---- Data below

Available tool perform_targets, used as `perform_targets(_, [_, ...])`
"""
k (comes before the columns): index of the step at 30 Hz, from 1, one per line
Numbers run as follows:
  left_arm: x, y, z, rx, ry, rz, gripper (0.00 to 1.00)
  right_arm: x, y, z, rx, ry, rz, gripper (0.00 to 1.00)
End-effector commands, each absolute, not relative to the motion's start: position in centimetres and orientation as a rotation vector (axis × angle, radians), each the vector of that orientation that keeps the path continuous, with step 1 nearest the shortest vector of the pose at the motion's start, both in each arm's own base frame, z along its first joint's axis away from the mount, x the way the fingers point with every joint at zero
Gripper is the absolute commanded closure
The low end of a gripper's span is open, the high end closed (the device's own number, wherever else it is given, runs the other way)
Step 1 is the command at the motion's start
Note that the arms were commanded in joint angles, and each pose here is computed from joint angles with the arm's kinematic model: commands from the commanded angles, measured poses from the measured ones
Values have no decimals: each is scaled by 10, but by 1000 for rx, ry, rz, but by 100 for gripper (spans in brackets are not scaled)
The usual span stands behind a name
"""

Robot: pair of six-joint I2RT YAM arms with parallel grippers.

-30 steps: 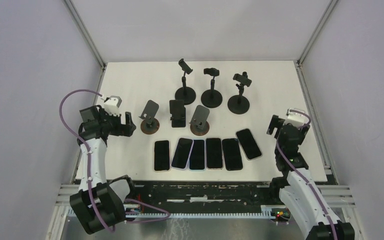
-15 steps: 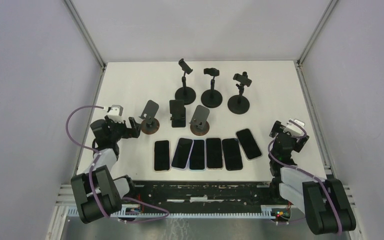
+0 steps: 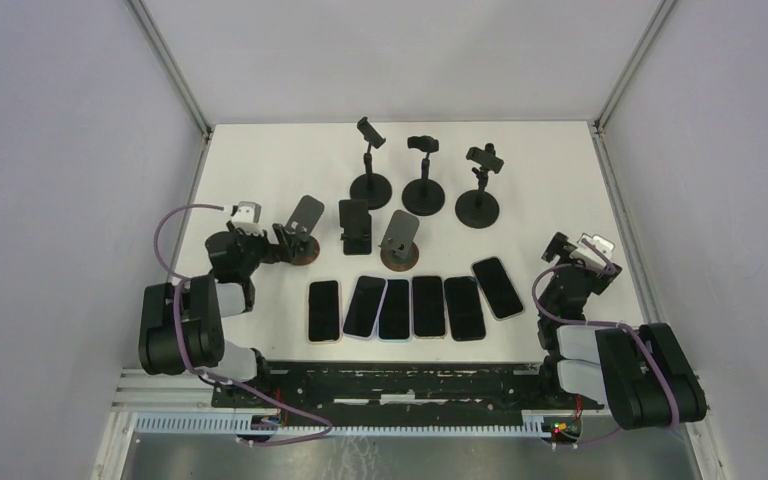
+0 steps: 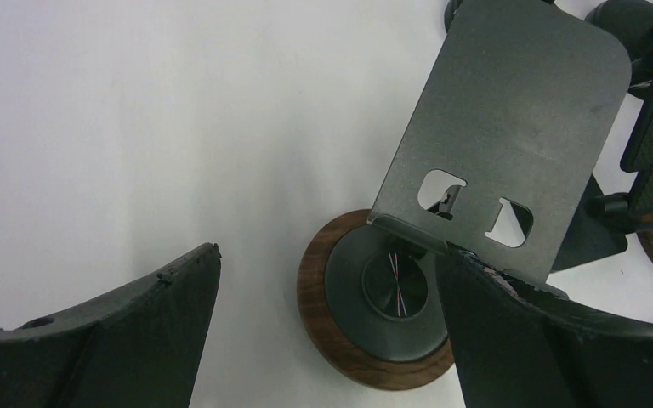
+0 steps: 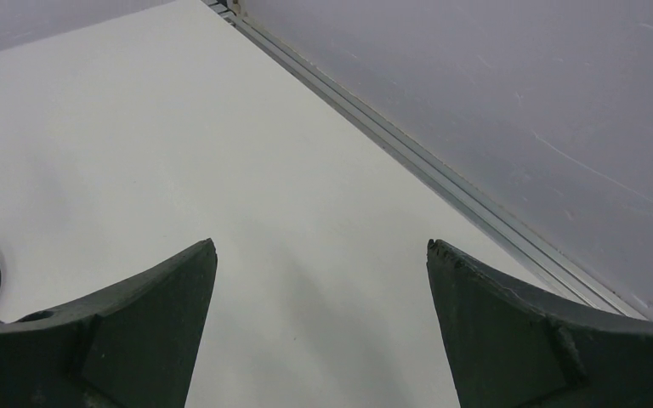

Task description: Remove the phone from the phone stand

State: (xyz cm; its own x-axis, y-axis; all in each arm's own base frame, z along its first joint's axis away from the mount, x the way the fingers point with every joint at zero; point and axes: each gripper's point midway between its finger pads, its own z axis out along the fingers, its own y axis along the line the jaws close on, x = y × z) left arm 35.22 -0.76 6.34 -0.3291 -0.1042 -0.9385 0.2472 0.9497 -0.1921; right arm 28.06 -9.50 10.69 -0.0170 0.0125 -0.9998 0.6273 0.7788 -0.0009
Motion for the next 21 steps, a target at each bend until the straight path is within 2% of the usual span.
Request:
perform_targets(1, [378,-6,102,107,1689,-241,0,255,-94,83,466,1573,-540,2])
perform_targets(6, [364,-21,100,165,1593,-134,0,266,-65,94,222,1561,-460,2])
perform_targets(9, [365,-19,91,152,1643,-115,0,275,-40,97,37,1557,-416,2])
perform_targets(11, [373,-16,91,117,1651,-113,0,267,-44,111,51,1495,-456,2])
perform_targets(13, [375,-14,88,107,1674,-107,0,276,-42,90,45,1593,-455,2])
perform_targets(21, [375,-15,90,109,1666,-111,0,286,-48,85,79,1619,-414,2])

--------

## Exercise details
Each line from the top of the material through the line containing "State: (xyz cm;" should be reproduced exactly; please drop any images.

## Solved exercise
Available tool perform_targets, used as `perform_targets(_, [_, ...])`
"""
k (comes before the columns): index of the step at 30 Hz, from 1, one per line
Numbers run as follows:
  left_arm: x, y, z, rx, ry, rz, gripper (0.00 to 1.00)
  right_arm: x, y, z, rx, ry, rz, gripper (0.00 to 1.00)
End-effector commands, each absolute, not relative to the motion's start: position in centimetres and orientation as a rotation vector (axis × angle, radians), each the vector of that orientation that keeps the path continuous, with step 1 nearest the shortest vector of the pose at the motion's start, both in each arm's own base frame, z along its first joint's axis away from the mount, x the way the fingers point with every joint at zero
Gripper is the absolute commanded closure
The low end of a gripper's span is open, the high end closed (the device's own number, wherever else it is given, runs the other way)
Step 1 is the command at the motion's start
Note that the arms were commanded in joint angles, and each pose here is computed from joint angles with the arm's kinematic model: commands from the commanded angles, measured poses from the measured ones
Values have no decimals: each is scaled by 10, but by 1000 for rx, ry, rz, but by 100 for gripper (spans in brackets are not scaled)
The usual span stands behind a name
"""

Robot: pair of six-joint I2RT YAM arms with parallel grippers.

-30 steps: 
-15 steps: 
+0 steps: 
+0 steps: 
+0 steps: 

Task description: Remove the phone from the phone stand

State: (xyz cm; its own x-axis, y-axis; all in each arm's own base frame, z along its first joint's axis away from the mount, x the way the fingers point with every joint at zero; point and axes: each gripper's point midway between its finger pads, its own z axis out along the fingers, its own y axis along the line the jaws close on, x = y × z) left arm 35.22 -0.76 6.34 -0.3291 -0.1042 -0.9385 0.2472 0.9497 -0.1921; right arm 28.06 -9.50 10.69 -0.0170 0.0125 -0.9998 0.6273 0.7788 -0.0009

The output for this exercise is finished.